Improving Quality with Paperless Manufacturing

As manufacturers struggle to reduce costs and improve production, more and more companies are turning to paperless manufacturing to improve quality.

By David Oeters, Corporate Communications with CIMx Software

As production grows increasingly more complex the Cost of Quality (COQ) is also increasing, with some companies reporting costs as high as 10% of revenue. The indirect and soft COQ may be even higher as you consider the non-value added time necessary to evaluate and address quality escapes.

When manufacturers consider initiatives to lower costs, quality is an emphasis. Modern MES and paperless manufacturing systems are delivering tremendous value to companies focused on improving quality.

MES and Quality Improvement

Quality.

A robust MES provides a solid foundation for improving quality. Illustration by http://www.colourbox.com

According to a white paper by Renaissance Services, the foundation of all quality escapes is the inability of the manufacturer to manage the details of production. The primary focus of paperless manufacturing and an MES is managing details through automation or providing the correct information at the right time and place in the production. Consider how paperless manufacturing addresses common sources of production errors:

  • Planning errors.

This could be the wrong plans or the wrong technical specifications. Many of these are paper-based errors, and occur when the wrong plans are used, or critical information is missing from the work packet. An MES will ensure the proper planning and revision control, and make accessible all the information the shop floor needs at any time.

  • Errors in approvals.

The approval process relies on communication and collaboration. Without a single source of manufacturing truth or a structure for communication and collaboration in the production process, errors occur during approval. Shortcuts are taken during approval, as the effort to coordinate the process increases. Improved quality relies on a disciplined approval process.

  • Missing documentation from the Technical Data Package (TDP).
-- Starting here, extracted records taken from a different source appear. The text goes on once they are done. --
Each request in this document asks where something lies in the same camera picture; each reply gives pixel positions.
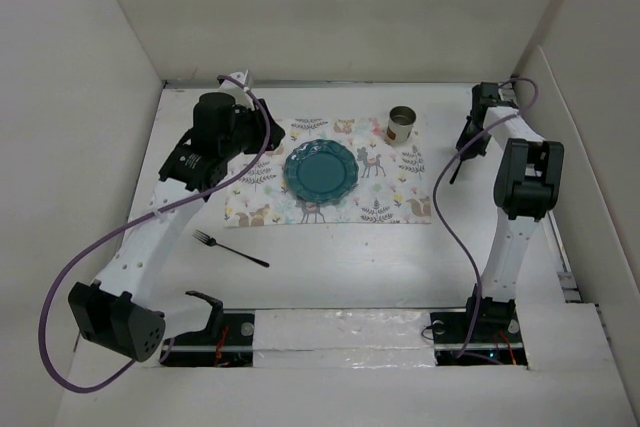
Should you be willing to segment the black spoon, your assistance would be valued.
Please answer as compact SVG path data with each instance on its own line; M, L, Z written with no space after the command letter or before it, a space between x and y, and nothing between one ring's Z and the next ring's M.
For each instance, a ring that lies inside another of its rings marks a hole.
M450 185L453 185L455 183L455 181L456 181L456 179L458 177L459 171L460 171L460 169L462 167L462 163L463 163L463 161L459 160L459 162L458 162L458 164L457 164L457 166L456 166L456 168L455 168L455 170L454 170L454 172L453 172L453 174L452 174L452 176L451 176L451 178L449 180L449 184Z

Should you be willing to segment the teal scalloped plate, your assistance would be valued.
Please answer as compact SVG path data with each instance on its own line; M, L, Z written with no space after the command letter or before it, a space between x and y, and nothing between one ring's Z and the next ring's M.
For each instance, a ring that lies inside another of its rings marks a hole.
M293 149L285 161L284 180L299 199L316 204L339 201L359 179L353 153L334 140L317 139Z

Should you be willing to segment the black metal fork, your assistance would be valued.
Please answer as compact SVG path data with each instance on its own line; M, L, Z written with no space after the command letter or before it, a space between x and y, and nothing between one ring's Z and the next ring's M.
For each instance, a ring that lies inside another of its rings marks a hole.
M231 252L233 254L236 254L246 260L249 260L263 268L269 268L270 264L264 260L258 259L256 257L250 256L248 254L242 253L236 249L233 249L231 247L228 247L226 245L223 245L221 243L219 243L214 237L211 237L210 235L206 234L205 232L202 232L200 230L195 230L193 233L193 237L200 243L208 246L208 247L220 247L228 252Z

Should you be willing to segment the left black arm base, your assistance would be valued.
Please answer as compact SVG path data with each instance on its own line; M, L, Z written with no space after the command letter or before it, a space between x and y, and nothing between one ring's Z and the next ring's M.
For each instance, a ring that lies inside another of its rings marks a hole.
M244 368L253 365L256 312L227 310L194 290L168 312L168 333L159 354L165 367Z

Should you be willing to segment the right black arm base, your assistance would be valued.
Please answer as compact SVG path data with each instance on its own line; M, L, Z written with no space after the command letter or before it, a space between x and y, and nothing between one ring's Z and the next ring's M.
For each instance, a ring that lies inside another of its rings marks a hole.
M433 344L438 366L528 364L514 300L473 292L462 308L430 312L420 335Z

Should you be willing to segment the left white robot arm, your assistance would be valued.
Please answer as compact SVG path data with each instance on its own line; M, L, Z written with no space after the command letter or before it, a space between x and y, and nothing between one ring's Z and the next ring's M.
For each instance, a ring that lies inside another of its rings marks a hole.
M223 304L188 291L164 307L151 302L155 281L189 221L226 184L228 164L240 154L276 149L284 131L241 70L219 79L199 98L192 127L159 171L146 220L131 229L91 284L76 283L68 302L81 336L133 361L148 360L166 339L189 333L201 343L222 334Z

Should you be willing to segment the stainless steel cup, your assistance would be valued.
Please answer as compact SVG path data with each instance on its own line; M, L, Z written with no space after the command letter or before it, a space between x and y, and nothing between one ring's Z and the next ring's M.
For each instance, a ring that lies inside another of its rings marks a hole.
M385 140L391 145L407 142L416 123L416 112L408 106L395 106L389 111Z

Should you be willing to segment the floral animal print cloth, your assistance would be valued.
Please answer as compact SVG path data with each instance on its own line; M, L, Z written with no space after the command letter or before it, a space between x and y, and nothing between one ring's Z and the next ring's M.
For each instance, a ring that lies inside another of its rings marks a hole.
M431 203L425 148L414 126L409 141L394 147L384 139L386 123L377 117L280 119L285 138L266 152L238 182L227 188L224 223L262 227L307 223L428 223ZM326 204L303 201L284 177L285 161L307 141L332 140L348 148L358 164L355 188Z

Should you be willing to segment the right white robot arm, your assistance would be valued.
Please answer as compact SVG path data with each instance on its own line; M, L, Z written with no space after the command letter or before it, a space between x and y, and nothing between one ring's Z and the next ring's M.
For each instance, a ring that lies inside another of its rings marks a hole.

Many times with paper-based planning, documentation is left out because it isn’t considered necessary. This is especially true of the TDP. Critical documentation from the first article inspections is ignored or buried to reduce complexity or to speed up production and get a product to market – leading to errors.

  • Ambiguity in the technical requirements.

Without automated quality checks during the production process, any ambiguity in specifications can lead to a critical quality error. For example, when a shop floor uses a paper spreadsheet to record production data, there’s no real time feedback loop on quality checks, and errors will occur. Quality assurance will find the error too late for corrective action.

  • Requirements that are overlooked in production.

This comes down to inadequate documentation and processes during production. Requirements are inadequately communicated to the shop floor, or aren’t accounted for in the planning. Without real time quality checks or a method of managing production, critical requirements are ignored until problems occur.

  • Changes in standard processes, especially special processes, in the production cycle.
Confidence Button Shows Assurance Belief And Boldness

Are you confident in your quality control plans? Illustration by www,colourbox.com

Process enforcement in an MES or paperless manufacturing system ensures the shortcuts that often creep into manufacturing process are eliminated by ensuring documentation is reviewed and work signed off before planning is released. Without process enforcement, the shop floor will rely on processes they know, not the correct processes.

  • Quality escapes that slip through inadequate first article inspections.

Often in paper-based or unstructured first article inspections, critical details can be lost, or there is an assumption on how work will be completed. This is especially true as the number of first article inspections increase at a site. Without adequate time, corners will be cut. With the automated records and audit reports created in an MES, critical details aren’t lost and are automatically recorded for future use, and the shop floor has more time to properly conduct a first article inspection.

 Smart Manufacturing and the Future of Production

As complexity has increased in production, and the tolerance for errors has decreased, manufacturers can no longer adequately manage the information and detail necessary using error-prone paper planning and inefficient processes. Manufacturers need a comprehensive system to manage production.

Manufacturing needs aren’t slowing down. The complexity and technical requirements of manufacturing are increasing. Consider Smart Manufacturing – the integrated technology and systems essential for advanced Smart Manufacturing require an MES to manage production. Excel spreadsheets and Word documents simply can’t manage complex manufacturing processes.